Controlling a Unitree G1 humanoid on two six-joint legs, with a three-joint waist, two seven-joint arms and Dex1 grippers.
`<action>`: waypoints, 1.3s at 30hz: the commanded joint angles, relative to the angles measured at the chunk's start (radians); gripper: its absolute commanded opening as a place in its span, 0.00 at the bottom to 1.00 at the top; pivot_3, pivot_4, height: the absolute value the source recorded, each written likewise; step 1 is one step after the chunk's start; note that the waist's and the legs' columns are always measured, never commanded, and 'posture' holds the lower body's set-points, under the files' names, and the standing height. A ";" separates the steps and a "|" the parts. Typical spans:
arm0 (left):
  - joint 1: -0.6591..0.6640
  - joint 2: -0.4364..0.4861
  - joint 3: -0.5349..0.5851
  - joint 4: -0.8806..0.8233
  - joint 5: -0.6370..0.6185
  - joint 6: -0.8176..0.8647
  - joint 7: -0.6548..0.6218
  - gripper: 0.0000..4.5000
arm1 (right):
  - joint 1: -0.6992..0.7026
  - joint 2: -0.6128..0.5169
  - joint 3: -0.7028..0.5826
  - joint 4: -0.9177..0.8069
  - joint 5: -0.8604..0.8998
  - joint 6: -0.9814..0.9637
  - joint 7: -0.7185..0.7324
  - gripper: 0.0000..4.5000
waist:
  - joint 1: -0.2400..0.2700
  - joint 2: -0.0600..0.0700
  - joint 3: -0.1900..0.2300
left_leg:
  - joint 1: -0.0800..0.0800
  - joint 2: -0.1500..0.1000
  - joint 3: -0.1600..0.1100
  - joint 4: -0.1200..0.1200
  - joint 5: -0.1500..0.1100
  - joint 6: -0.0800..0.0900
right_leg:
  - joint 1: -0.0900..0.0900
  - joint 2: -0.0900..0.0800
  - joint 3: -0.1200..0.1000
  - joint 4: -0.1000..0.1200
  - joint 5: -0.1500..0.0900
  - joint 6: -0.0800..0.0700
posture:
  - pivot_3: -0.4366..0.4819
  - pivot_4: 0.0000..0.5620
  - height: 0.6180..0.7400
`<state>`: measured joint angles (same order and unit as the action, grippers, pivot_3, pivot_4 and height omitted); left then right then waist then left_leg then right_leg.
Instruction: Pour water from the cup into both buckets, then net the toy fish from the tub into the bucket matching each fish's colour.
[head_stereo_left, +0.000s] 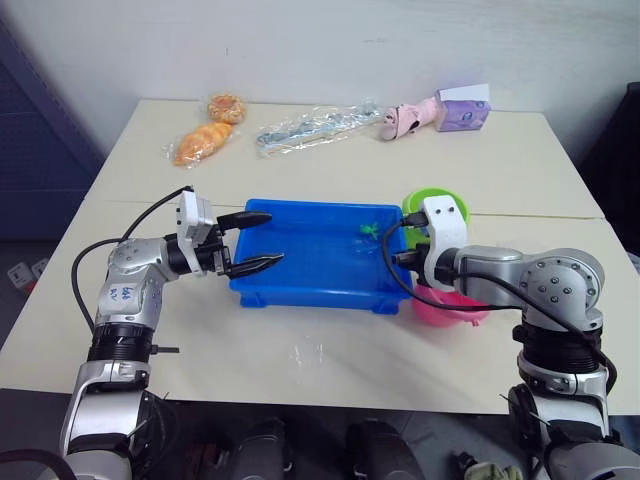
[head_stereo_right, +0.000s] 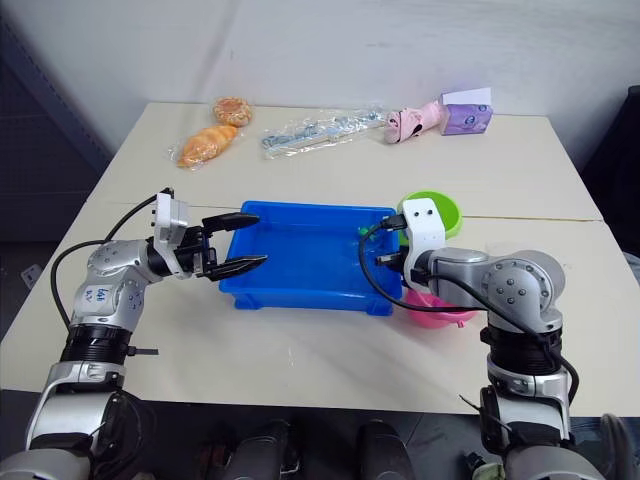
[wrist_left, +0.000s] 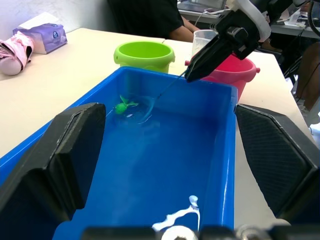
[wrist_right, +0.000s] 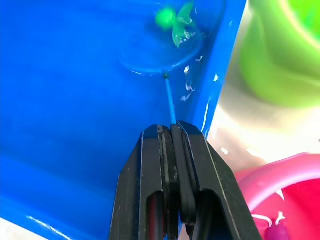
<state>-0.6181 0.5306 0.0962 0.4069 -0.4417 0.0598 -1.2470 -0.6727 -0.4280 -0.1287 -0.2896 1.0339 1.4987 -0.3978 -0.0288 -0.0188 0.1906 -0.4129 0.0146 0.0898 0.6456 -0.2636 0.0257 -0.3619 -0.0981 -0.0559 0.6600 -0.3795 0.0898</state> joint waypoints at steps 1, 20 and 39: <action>-0.013 0.008 0.004 -0.024 0.002 -0.002 -0.004 0.98 | 0.017 0.006 -0.038 -0.102 -0.045 -0.045 0.039 0.00 | -0.002 0.000 0.000 | 0.000 0.000 0.000 0.000 0.000 0.000 | 0.000 0.000 0.000 0.000 0.000 0.000 | 0.48 0.27 1.00; -0.031 0.002 0.003 -0.013 0.002 0.000 -0.004 0.98 | 0.180 -0.106 -0.275 -0.401 0.081 0.015 0.287 0.00 | 0.001 0.000 0.000 | 0.000 0.000 0.000 -0.001 0.000 0.000 | 0.000 0.000 0.000 -0.002 0.000 0.000 | 0.48 0.27 1.00; -0.091 -0.071 -0.021 0.020 0.012 -0.008 0.009 0.98 | 0.463 -0.732 0.088 -0.134 -0.873 -0.963 0.659 0.00 | 0.001 0.000 0.000 | 0.002 0.000 0.003 -0.001 0.000 0.000 | 0.001 0.002 0.002 -0.005 0.000 0.001 | 0.48 0.27 1.00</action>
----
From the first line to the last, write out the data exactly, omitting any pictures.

Controlling a Unitree G1 humanoid on two six-joint legs, with a three-joint waist, two seven-joint arms and Dex1 grippers.
`<action>`: waypoints, 1.3s at 30hz: the commanded joint angles, relative to the angles measured at the chunk's start (radians); gripper: its absolute commanded opening as a place in its span, 0.00 at the bottom to 1.00 at the top; pivot_3, pivot_4, height: the absolute value the source recorded, each written likewise; step 1 is one step after the chunk's start; note that the waist's and the legs' columns are always measured, never commanded, and 'posture' holds the lower body's set-points, under the files' names, and the standing height. A ";" separates the steps and a "|" the parts. Typical spans:
arm0 (left):
  - joint 1: -0.6591..0.6640
  - joint 2: -0.4364..0.4861
  - joint 3: -0.5349..0.5851
  - joint 4: -0.8806..0.8233
  - joint 5: -0.6370..0.6185
  - joint 6: -0.8176..0.8647
  - joint 7: -0.6548..0.6218
  - gripper: 0.0000..4.5000
arm1 (right):
  - joint 1: -0.6992..0.7026
  - joint 2: -0.6128..0.5169
  - joint 3: -0.7028..0.5826
  - joint 4: -0.9177..0.8069
  - joint 5: -0.8604..0.8998
  - joint 6: -0.9814..0.9637
  - joint 7: -0.7185..0.7324
  - gripper: 0.0000..4.5000
waist:
  - joint 1: -0.2400..0.2700
  - joint 2: -0.0600..0.0700
  - joint 3: -0.1900..0.2300
left_leg:
  - joint 1: -0.0800..0.0800
  - joint 2: -0.1500..0.1000
  - joint 3: -0.1600..0.1100
  - joint 4: -0.1200..0.1200
  - joint 5: -0.1500..0.1100
  - joint 6: -0.0800..0.0900
right_leg:
  - joint 1: -0.0900..0.0900
  - joint 2: -0.0900..0.0800
  - joint 3: -0.1200..0.1000
  - joint 4: -0.1000..0.1200
  - joint 5: -0.1500..0.0900
  - joint 6: -0.0800..0.0700
posture:
  - pivot_3: -0.4366..0.4819
  - pivot_4: 0.0000..0.5620
  - height: 0.6180..0.7400
`<state>`: measured joint angles (same order and unit as the action, grippers, pivot_3, pivot_4 and height omitted); left then right then waist then left_leg then right_leg.
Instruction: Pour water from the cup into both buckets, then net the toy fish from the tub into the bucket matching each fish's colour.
[head_stereo_left, +0.000s] 
[head_stereo_right, +0.000s] 
[wrist_left, +0.000s] 
[wrist_right, +0.000s] 
<state>-0.6181 0.5306 0.0962 0.4069 -0.4417 0.0598 -1.2470 -0.6727 -0.4280 -0.1287 -0.2896 1.0339 1.4987 -0.3978 -0.0288 -0.0188 0.1906 -0.4129 0.0146 0.0898 0.6456 -0.2636 0.0257 -0.3619 -0.0981 -0.0559 0.6600 -0.3795 0.0898</state> joint waypoints at steps 1, 20 and 39: <action>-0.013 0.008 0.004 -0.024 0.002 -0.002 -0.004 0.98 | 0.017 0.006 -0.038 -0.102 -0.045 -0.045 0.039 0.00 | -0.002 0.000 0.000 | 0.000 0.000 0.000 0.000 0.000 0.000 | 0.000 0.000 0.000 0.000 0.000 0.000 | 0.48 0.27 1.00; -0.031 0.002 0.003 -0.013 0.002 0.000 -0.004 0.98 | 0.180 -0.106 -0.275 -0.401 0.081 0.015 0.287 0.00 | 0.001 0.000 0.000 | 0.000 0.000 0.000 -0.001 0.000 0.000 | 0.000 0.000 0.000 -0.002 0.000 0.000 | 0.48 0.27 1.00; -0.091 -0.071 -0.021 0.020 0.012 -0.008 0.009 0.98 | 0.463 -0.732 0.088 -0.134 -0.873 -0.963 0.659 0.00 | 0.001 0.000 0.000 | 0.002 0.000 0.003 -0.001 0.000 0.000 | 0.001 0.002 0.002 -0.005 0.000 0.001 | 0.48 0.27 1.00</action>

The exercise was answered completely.